Wenn das antike Rom durch seine Reinlichkeit berühmt war, so kann man sich die Städte vom Mittelalter bis ins frühe 19. Jahrhundert nicht schmutzig genug vorstellen. Noch 1740 berichtet Vater Johann Caspar Goethe in seiner Reise durch Italien ausführlich über die Unreinlichkeit der Venezianer, die "überall hinpissen, wo es ihnen gerade passt … Selbst im Haupteingang (des Dogenpalastes B.B.) … schämt man sich nicht, die Hosen herunter zu lassen".

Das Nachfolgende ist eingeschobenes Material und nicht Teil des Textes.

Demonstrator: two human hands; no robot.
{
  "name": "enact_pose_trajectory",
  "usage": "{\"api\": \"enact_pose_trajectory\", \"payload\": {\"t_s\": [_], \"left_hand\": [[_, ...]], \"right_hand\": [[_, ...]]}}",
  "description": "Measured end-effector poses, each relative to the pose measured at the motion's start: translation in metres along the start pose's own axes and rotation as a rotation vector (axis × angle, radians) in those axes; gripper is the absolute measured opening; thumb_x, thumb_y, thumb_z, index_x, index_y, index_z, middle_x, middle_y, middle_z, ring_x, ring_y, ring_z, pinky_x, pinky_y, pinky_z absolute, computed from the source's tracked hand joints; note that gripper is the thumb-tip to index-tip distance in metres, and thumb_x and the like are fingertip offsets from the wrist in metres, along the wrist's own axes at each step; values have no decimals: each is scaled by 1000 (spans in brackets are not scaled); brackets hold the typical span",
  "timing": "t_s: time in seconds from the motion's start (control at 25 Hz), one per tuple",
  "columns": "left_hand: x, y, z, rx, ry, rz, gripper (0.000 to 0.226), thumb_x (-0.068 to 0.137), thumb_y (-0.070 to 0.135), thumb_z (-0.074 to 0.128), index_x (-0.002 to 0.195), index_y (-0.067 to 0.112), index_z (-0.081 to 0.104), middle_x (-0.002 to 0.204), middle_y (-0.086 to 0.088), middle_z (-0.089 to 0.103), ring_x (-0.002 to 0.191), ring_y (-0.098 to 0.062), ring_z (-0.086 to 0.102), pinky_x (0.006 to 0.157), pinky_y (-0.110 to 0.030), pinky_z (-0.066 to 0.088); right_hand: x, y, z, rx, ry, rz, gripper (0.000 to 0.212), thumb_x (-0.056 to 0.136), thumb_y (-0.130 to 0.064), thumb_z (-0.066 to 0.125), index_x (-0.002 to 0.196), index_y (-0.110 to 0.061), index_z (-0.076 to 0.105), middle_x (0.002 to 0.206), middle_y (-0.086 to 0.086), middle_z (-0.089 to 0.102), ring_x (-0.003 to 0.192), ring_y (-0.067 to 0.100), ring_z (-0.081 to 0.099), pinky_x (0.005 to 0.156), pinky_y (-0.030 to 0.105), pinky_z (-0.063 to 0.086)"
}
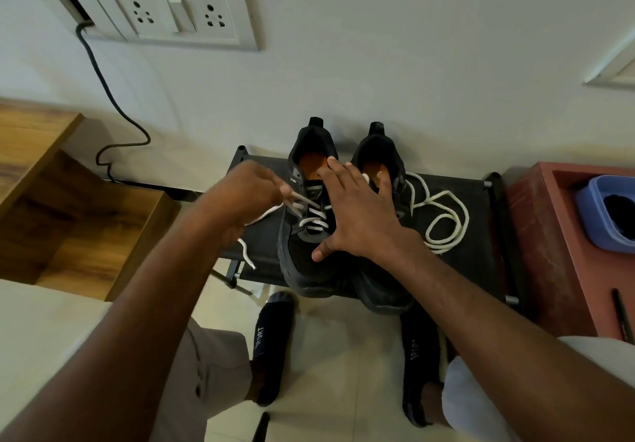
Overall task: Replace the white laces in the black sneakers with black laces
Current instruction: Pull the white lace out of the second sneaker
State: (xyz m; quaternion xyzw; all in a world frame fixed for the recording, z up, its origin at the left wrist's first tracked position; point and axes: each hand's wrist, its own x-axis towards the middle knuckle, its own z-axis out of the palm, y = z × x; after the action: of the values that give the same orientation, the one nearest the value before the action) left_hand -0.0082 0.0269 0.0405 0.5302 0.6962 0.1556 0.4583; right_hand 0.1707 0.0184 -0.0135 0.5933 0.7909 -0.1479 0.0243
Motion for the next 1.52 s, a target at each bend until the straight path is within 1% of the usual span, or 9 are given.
{"api": "enact_pose_trajectory", "payload": {"t_s": [0.2, 0.36, 0.72, 0.84, 0.92, 1.16, 1.24, 1.36, 1.52], "left_hand": [[-5, 4, 26, 202, 113, 207, 19, 102, 36, 62, 104, 18, 64, 90, 1, 70, 79, -10, 67, 62, -24, 46], [22, 7, 24, 425, 9, 153, 24, 94, 39, 73, 103, 21, 60, 83, -1, 73, 66, -17, 74, 74, -37, 62], [39, -13, 40, 656, 37, 262, 33, 87, 41, 79, 117, 30, 73, 106, 4, 72, 90, -19, 68, 78, -40, 60], [42, -10, 38, 549, 85, 244, 6, 85, 29, 81, 89, 31, 77, 94, 4, 73, 82, -17, 69, 75, -38, 60], [41, -6, 31, 449, 61, 212, 14, 85, 22, 82, 75, 28, 74, 85, 6, 72, 78, -11, 67, 71, -31, 56], [22, 10, -15, -633, -34, 75, 23, 101, -3, 52, 82, 8, 59, 106, -18, 76, 97, -28, 75, 77, -35, 62], [20, 12, -8, -754, -108, 73, 21, 105, -1, 45, 88, 6, 55, 103, -19, 77, 92, -30, 77, 72, -36, 63], [25, 7, 14, -177, 10, 194, 11, 105, 9, 51, 98, 11, 59, 89, -7, 70, 72, -18, 66, 57, -22, 50], [42, -12, 33, 567, 0, 359, 14, 93, 25, 74, 106, 19, 75, 97, 2, 68, 86, -16, 65, 65, -22, 46]], "right_hand": [[1, -3, 1, -20, 22, -7, 143, 56, -70, 90, 164, -24, 7, 175, 0, -3, 161, 25, 5, 123, 66, 4], [3, 0, 1, 42, 11, -11, 145, 55, -67, 92, 164, -25, 5, 175, -2, -4, 161, 21, 11, 124, 62, 4], [3, 0, 1, 47, 1, -10, 147, 55, -66, 92, 165, -26, 4, 175, -4, -4, 162, 22, 3, 123, 66, 9], [2, 0, 1, 17, 13, -1, 147, 54, -69, 91, 164, -26, 4, 175, -4, -4, 162, 22, 1, 123, 65, 10], [1, 0, 0, -10, 22, 10, 146, 55, -72, 89, 164, -25, 5, 175, -4, -2, 161, 23, 0, 122, 65, 12], [2, -1, -2, -34, 8, 27, 144, 56, -74, 87, 164, -24, 5, 175, -2, -2, 161, 26, 0, 121, 67, 13], [2, -1, -1, -18, 14, 24, 144, 55, -72, 89, 164, -24, 7, 174, -3, -1, 161, 25, 2, 121, 67, 13], [3, -2, 0, -3, 17, 20, 144, 55, -71, 90, 164, -26, 6, 174, -4, -2, 161, 23, 3, 121, 66, 14], [3, 0, 1, 21, 15, 22, 146, 53, -70, 91, 164, -28, 5, 175, -7, -2, 161, 21, 3, 123, 65, 13]]}}
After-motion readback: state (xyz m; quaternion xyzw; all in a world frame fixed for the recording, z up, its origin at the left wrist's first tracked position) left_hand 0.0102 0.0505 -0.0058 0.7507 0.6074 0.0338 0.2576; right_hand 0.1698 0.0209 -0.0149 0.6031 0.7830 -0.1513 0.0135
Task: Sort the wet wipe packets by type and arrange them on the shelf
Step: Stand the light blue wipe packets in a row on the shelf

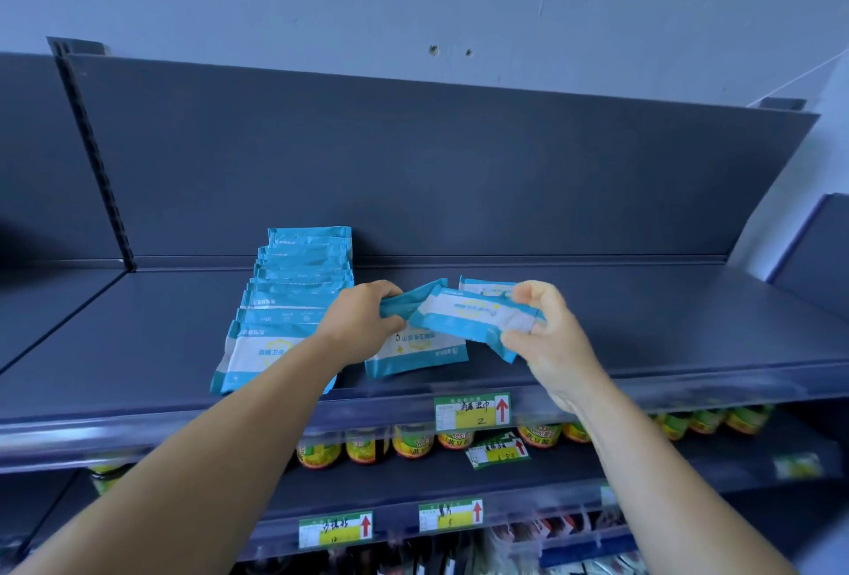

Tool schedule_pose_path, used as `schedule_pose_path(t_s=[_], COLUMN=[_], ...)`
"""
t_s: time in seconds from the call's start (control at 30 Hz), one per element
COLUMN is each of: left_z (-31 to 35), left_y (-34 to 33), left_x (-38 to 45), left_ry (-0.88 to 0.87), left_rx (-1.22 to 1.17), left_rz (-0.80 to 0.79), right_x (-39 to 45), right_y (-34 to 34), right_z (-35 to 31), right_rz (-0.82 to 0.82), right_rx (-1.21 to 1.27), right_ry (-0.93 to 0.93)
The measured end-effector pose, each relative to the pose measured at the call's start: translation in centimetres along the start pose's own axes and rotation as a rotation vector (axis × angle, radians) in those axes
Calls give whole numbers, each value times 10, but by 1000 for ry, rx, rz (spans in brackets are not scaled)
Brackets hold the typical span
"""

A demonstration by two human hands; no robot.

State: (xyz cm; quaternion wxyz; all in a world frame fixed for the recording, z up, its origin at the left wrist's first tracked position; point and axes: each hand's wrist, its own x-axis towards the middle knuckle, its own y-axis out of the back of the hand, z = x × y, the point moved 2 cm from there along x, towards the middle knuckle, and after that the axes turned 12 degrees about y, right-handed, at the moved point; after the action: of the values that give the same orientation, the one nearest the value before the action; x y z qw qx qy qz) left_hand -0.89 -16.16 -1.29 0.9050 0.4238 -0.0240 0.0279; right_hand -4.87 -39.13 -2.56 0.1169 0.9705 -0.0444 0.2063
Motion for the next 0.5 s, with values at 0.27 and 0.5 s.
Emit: schedule_pose_path(t_s=[0.27, 0.5], left_z=[0, 5], left_y=[-1, -3], left_x=[-5, -6], left_ry=[-12, -13], left_rx=[-84, -136], left_rz=[-6, -98], right_x=[-2, 4], right_y=[-5, -12], right_z=[10, -3], right_rz=[-95, -211], right_rx=[-213, -564], right_ry=[-75, 102])
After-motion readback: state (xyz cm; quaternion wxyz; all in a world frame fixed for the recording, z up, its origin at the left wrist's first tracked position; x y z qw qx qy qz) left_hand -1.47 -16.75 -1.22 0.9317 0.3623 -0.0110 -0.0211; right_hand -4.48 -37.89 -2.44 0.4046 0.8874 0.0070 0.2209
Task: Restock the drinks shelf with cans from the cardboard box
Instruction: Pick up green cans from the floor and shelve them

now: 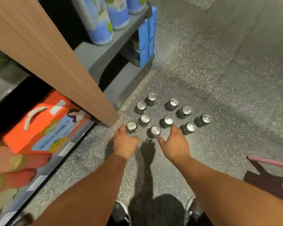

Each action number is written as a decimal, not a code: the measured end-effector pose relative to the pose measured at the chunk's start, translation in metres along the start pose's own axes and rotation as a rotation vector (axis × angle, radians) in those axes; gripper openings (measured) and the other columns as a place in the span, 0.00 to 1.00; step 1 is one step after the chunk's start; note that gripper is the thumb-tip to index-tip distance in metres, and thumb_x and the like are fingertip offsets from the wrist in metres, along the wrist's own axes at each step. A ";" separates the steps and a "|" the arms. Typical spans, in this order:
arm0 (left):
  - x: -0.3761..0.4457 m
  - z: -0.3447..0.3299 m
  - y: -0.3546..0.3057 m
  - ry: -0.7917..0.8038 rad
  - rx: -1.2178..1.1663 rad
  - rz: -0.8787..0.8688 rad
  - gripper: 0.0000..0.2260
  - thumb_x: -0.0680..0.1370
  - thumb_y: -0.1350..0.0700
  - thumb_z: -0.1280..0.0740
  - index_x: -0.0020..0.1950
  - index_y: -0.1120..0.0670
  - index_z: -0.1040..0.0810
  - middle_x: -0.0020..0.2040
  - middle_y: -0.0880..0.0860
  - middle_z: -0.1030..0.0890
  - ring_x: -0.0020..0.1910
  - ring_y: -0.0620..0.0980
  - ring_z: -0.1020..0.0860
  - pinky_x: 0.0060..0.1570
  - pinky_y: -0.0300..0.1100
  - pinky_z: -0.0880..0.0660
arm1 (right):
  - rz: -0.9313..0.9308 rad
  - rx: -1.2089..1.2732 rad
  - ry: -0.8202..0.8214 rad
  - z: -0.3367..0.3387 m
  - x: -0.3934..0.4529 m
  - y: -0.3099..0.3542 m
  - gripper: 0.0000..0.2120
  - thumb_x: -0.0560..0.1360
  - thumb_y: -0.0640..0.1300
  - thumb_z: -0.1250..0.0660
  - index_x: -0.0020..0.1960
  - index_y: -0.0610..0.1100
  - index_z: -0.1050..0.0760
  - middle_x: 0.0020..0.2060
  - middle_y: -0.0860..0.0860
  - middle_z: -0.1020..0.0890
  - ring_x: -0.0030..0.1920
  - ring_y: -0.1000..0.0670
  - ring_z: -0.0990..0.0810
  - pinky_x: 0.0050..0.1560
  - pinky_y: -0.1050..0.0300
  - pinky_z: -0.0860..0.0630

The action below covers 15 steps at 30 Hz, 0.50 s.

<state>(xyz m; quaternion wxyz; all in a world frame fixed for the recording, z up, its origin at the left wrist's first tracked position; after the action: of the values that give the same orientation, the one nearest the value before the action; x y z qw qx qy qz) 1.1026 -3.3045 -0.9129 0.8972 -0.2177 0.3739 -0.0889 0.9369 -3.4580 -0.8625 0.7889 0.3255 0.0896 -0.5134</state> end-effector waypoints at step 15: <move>0.185 -0.093 0.045 -0.069 0.336 -0.143 0.49 0.70 0.50 0.20 0.82 0.50 0.48 0.81 0.54 0.44 0.78 0.59 0.40 0.77 0.53 0.38 | 0.171 -0.229 0.154 -0.179 0.156 -0.053 0.49 0.70 0.58 0.26 0.78 0.43 0.51 0.71 0.42 0.35 0.70 0.40 0.32 0.69 0.49 0.34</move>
<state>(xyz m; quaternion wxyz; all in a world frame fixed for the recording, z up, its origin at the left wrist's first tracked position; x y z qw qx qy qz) 1.1665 -3.3542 -1.1088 0.9246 -0.0938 0.3064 -0.2060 0.9966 -3.4810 -1.0973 0.8526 0.2783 0.1797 -0.4041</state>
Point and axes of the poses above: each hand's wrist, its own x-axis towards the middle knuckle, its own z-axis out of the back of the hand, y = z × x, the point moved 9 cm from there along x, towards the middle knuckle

Derartige Verhältnisse herrschten nicht nur in Venedig, wo man gegen den Schmutz die Schuhe mit hohen Absätzen erfunden hat – die Zoccoli –, sondern sogar in Paris. In der berühmten Sittengeschichte von Eduard Fuchs ist zu lesen, dass junge Burschen sich einen Beruf daraus machten, vornehme Damen auf dem Rücken über die kotverschmutzten Straßen zu tragen. Louis-Sebastien Merciers Tableau de Paris von 1781 enthält über die öffentlichen Toiletten ein ganzes Kapitel, das mit dem Satz beginnt: "Sie fehlen in der Stadt . . . Früher war der Tuileriengarten und der Palast unserer Könige ein allgemeiner Treffpunkt. All die Scheißer reihten sich hinter einer Taxushecke auf und erleichterten sich dort."
Giacomo Casanova fand London im Jahre 1763 zwar sauber, aber dass die Männer auf die Straße pinkelten, störte ihn. "Sie wenden sich zur Straßenmitte und pissen dorthin. Aber wer im Wagen vorüberfährt, sieht es." Das so genannte Bedürfnis, das durch den Ausdruck "Notdurft" präziser formuliert ist, gehört zu den elementaren biologischen Funktionen wie andererseits Essen, Trinken und Schlafen. Darum scheuten sich die alten Griechen nicht, das Bedürfnis auf langen Marmorbänken öffentlich und gemeinsam zu verrichten.
Für die Befriedigung aller dieser Grundbedürfnisse ist heute in jeder Großstadt gesorgt, denn sie wird gut bezahlt. Für unsere Gesellschaft typisch ist, dass alles, was nichts oder wenig kostet, gering geschätzt wird. Darum sind öffentliche Toiletten oft in einem furchtbarem Zustand. Ihr abgeschlossener Kabinett-Charakter, der im Ausdruck "Klosett" ausgedrückt ist, wird bekanntlich auch zu anderen Zwecken genutzt. Oft sind die abgeschlossenen Toilettenräume auch eine Zuflucht. In den Toiletten unter der Hauptwache hat so manche Razzia stattgefunden.